**Goal of the exercise**.
If a line below contains the string "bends", copy it out.

═════ Data for the task ═════

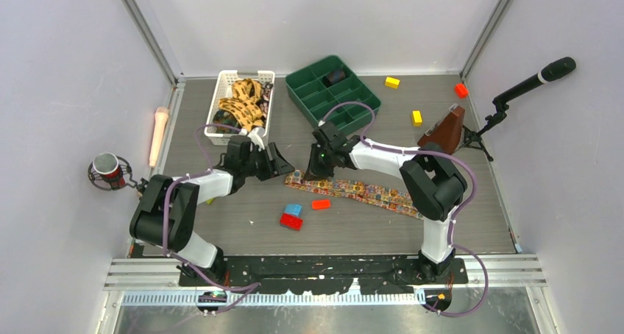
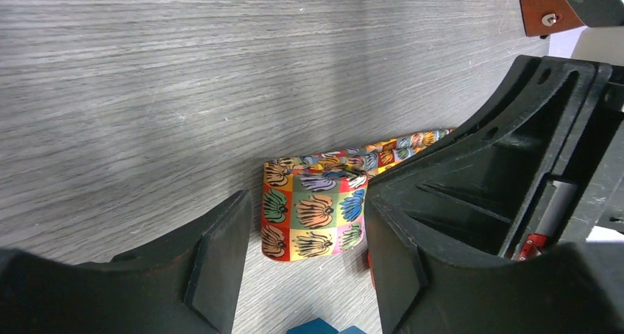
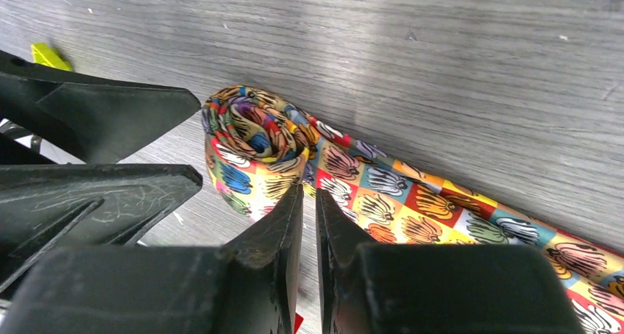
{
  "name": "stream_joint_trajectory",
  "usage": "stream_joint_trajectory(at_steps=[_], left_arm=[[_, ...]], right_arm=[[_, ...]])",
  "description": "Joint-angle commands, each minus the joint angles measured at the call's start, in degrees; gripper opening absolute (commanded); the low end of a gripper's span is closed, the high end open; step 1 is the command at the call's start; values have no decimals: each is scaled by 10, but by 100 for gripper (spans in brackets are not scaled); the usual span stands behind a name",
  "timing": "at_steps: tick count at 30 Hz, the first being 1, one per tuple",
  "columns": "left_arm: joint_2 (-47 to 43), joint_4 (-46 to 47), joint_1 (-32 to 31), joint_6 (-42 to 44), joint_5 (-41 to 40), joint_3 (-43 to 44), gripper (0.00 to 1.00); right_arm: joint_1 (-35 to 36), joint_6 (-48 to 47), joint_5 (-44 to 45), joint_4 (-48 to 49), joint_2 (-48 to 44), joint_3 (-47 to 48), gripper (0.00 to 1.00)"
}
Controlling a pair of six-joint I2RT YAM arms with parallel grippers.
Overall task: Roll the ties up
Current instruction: Roll the tie at the center of the board.
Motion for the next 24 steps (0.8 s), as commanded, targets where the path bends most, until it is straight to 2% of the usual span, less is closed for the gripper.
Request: stream_joint_trajectory(at_steps=[1, 9, 16, 24], left_arm=[[6, 37, -6, 5, 19, -3, 60], [-12, 33, -7, 3, -8, -14, 60], [-74, 35, -6, -14, -70, -37, 60], [-109, 16, -7, -5, -89, -45, 61]], right_arm=[[1, -8, 16, -13, 2, 21, 18], [2, -14, 41, -4, -36, 9, 18], [5, 10, -50, 97, -52, -7, 17], [9, 24, -67, 105, -15, 13, 17]])
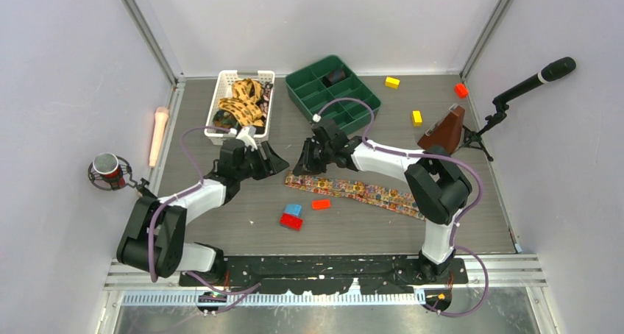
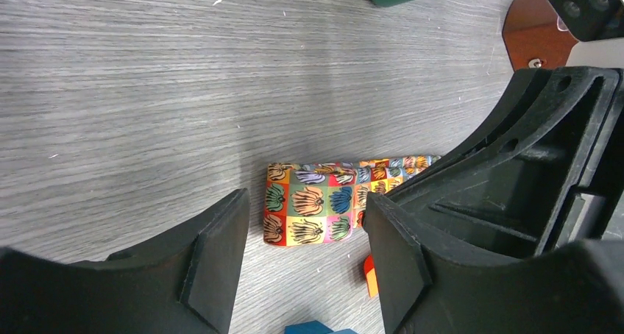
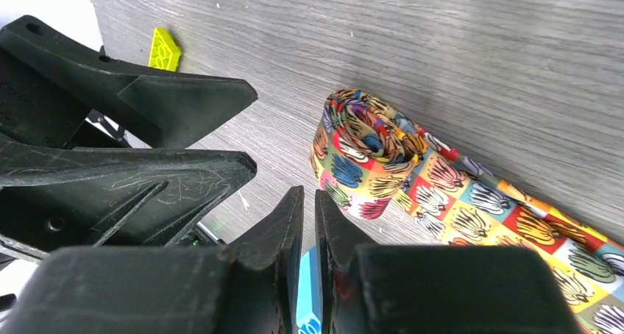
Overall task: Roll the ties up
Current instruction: Roll the tie at the center of the board.
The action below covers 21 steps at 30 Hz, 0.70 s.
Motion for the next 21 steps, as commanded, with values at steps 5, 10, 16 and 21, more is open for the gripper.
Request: stream_joint_trajectory(at_steps=[5, 10, 16, 21], left_arm=[[8, 13, -2, 6, -6, -2, 62], [32, 27, -2, 5, 9, 3, 62], [54, 46, -2, 2, 28, 6, 62], [77, 94, -4, -18, 66, 0, 63]], right_arm=[[3, 2, 17, -19, 21, 35, 17], [3, -12, 39, -50, 32, 43, 16], [4, -19, 61, -72, 29, 35, 16], [4, -20, 66, -74, 21, 22, 16]])
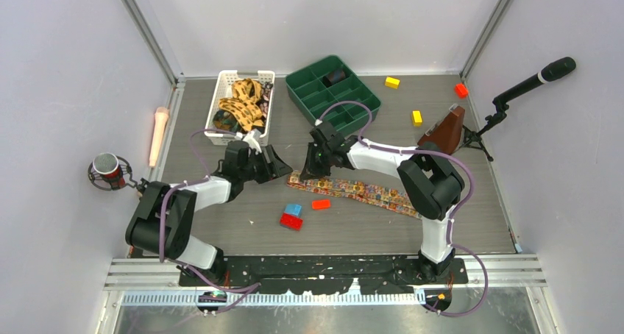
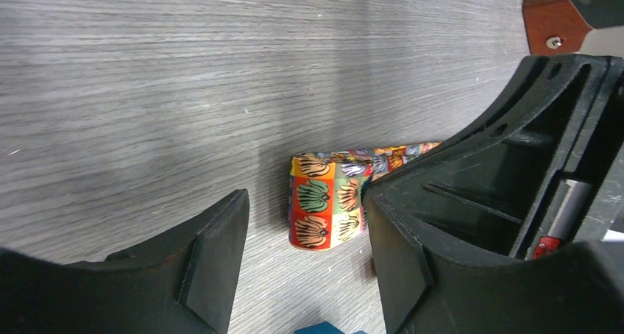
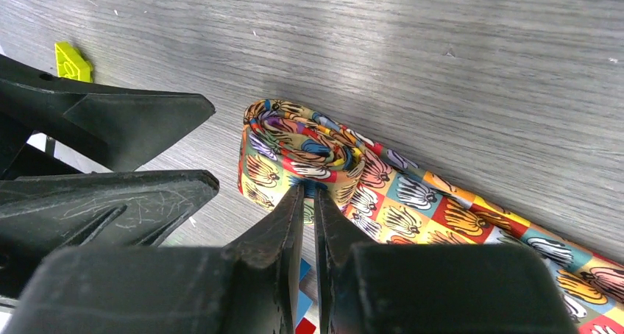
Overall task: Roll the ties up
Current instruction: Roll the tie at the center of the board.
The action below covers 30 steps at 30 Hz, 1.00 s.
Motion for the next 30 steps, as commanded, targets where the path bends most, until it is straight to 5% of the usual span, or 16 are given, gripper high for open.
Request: stream_joint_trajectory(at_steps=[1, 18, 30], left_arm=[[19, 80, -6, -15, 46, 0, 63], [89, 110, -22, -30, 39, 7, 63], [121, 140, -26, -39, 109, 9, 49]], right_arm=[[4, -9, 21, -7, -15, 0, 16], [4, -8, 17, 0, -20, -8, 15], [3, -8, 19, 3, -21, -11, 15]])
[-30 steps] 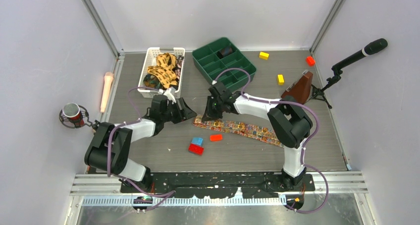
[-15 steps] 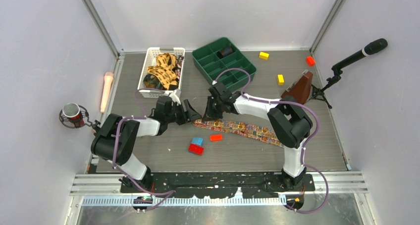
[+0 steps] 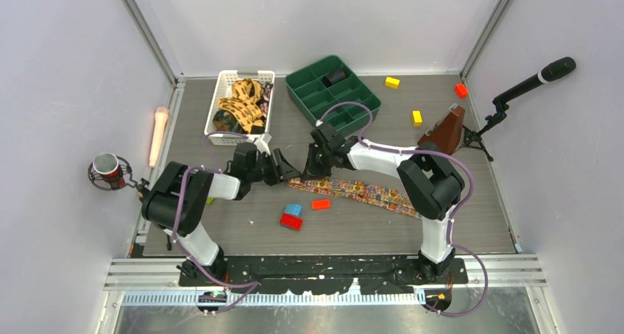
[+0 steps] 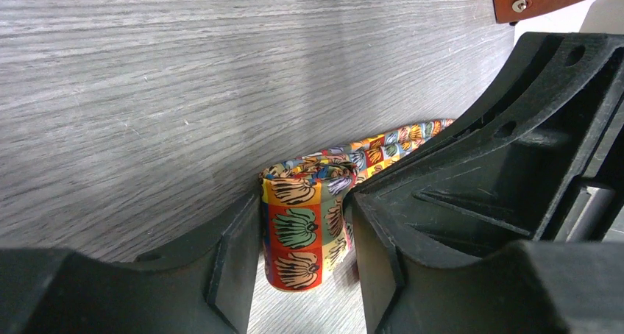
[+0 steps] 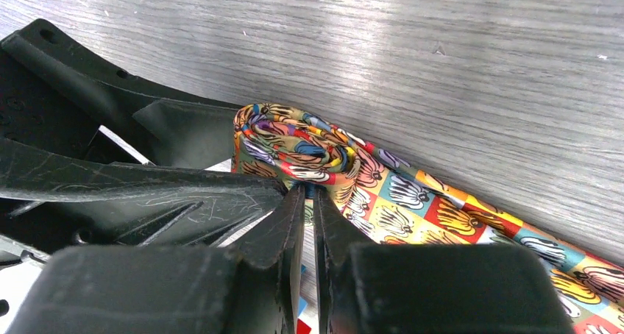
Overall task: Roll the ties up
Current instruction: Roll the tie at the center of the board.
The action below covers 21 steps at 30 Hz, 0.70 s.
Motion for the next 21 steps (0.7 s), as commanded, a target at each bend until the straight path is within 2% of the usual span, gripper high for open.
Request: stream_joint_trajectory(at_steps=[1, 5, 11, 15, 21], left_arm=[[6, 12, -4, 4, 31, 3, 47], [5, 12, -5, 6, 34, 6, 38], [-9, -9, -6, 11, 15, 17, 36], [-42, -108, -19, 54, -25, 51, 35], [-90, -305, -74, 160, -157, 127, 34]], right_arm=[[3, -7, 14, 2, -22, -6, 15], [4, -9, 14, 7, -28, -10, 15], [4, -23, -6, 55, -74, -42, 22], [4, -33, 21, 67, -123, -72, 31], [-2, -36, 97, 48, -184, -113, 36]])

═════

**Answer for this exercise**.
Motion for the next 24 steps (0.8 s), as commanded, targets where the path bends most, until it is straight to 2% of the usual span, less is closed for the gripper.
Motion for the next 30 steps, as commanded, targets where the path bends most, until it is straight to 5% of the usual span, or 16 are given, gripper high for open.

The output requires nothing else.